Data preservation should be considered early on in planning and new research project.
Storage simply refers to placing data somewhere that it can be accessed when needed. Data is stored on local internal and external hard drives, cloud-based systems (Box@SMU, Dropbox, Google Drive, Amazon Web Services, etc), or servers.
Storing data does not safeguard against degrading media or obsolescence of the data formats. When you leave digital data on servers or hard drives without performing the proper preservation maintenance, your data eventually becomes obsolete.
Preservation is the process by which research data is maintained and remains usable for the long-term. The preservation process has 3 general steps: appraising the data, selecting a repository, and documenting and depositing data.
Benefits of preservation include:
A data repository (or archive) archives data for the long-term. Data repositories are often web-accessible and user-friendly to allow for easy discovery and re-use. They also provide supporting identifiers that facilitate proper citation.
There are 2 types of data repository: domain and institutional.
Domain Repositories: These are discipline-specific repositories that offer benefits (specialized metadata, review and validation by experts in the field, and specialized search and discovery tools) that are preferred options when they are available for particular discipline.
Examples of domain repositories include: eCrystals, PubChem, National Oceanographic Data Center (NODC), the Protein Databank, Genbank, and the Inter-university Consortium for Political and Social Research (ICPSR). Not all disciplines have a dedicated repository.
Institutional Repositories: These repositories collect and maintain the research outputs of a particular institution or group of institutions.
SMU Scholar is the repository we use. It houses research articles, theses and dissertations, data sets, and other digital assets. It is open-access, free for faculty and students to publish, offers unlimited storage, and secure, perpetual links.
Important factors to consider when selecting a repository include: the type of data, it's importance to the field, potential future uses, and privacy.

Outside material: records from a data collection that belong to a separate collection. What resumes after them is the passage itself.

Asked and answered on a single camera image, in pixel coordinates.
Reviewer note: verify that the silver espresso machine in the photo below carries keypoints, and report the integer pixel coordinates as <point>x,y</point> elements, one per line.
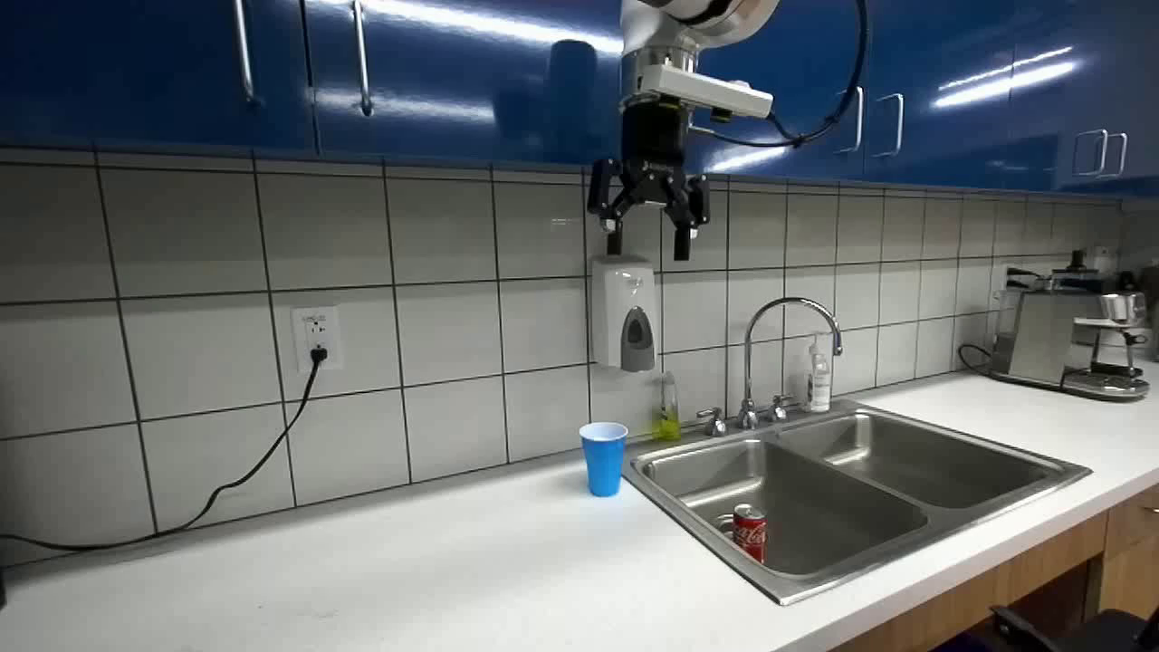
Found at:
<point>1063,330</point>

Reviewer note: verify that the chrome faucet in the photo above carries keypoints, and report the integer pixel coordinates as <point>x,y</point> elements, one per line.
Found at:
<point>753,364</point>

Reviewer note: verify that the white wall soap dispenser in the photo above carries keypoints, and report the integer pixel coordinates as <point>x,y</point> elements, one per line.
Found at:
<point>626,317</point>

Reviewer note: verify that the black chair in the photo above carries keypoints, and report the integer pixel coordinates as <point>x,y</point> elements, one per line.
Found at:
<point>1088,637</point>

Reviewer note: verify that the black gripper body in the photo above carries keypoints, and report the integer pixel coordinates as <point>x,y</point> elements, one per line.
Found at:
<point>654,137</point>

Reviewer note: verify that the white wall outlet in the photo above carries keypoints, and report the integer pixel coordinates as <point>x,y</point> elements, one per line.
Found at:
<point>322,334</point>

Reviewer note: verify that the small white bottle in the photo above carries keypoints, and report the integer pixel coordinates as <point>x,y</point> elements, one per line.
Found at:
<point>821,386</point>

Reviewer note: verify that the wooden base cabinet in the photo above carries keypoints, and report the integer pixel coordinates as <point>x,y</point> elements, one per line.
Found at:
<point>1129,562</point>

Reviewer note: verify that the blue wall cabinet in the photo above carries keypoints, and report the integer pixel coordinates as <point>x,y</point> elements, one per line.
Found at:
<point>485,85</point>

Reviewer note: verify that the stainless steel double sink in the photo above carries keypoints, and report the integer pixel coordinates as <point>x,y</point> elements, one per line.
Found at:
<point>846,508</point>

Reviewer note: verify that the blue plastic cup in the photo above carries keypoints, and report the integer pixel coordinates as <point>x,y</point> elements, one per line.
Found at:
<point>602,459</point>

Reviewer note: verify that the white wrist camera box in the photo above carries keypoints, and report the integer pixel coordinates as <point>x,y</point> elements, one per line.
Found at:
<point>712,92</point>

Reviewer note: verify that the green dish scrubber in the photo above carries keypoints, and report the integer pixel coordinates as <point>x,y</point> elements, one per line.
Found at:
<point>663,427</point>

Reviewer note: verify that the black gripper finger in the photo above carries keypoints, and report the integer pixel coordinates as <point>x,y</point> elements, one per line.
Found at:
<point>611,194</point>
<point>689,203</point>

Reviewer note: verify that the red soda can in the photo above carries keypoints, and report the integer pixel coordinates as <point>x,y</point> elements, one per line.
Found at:
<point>753,529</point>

CRL TRAC Metrics - This tool is used by the Center for Research Libraries to audit and certify digital repositories. The three main categories include: Organizational Infrastructure; Digital Object Management; and Technologies, Technical Infrastructure, & Security. The checklist specifies the requirements for certification as a trusted archive.
CRL Ten Principles - The ten basic characteristics of quality digital preservation repositories. Created by the CRL.
Data Seal of Approval- The international organization that certifies repositories based on a set of 16 requirements. These requirements offer a good basis on which to evaluate the repositories you are considering.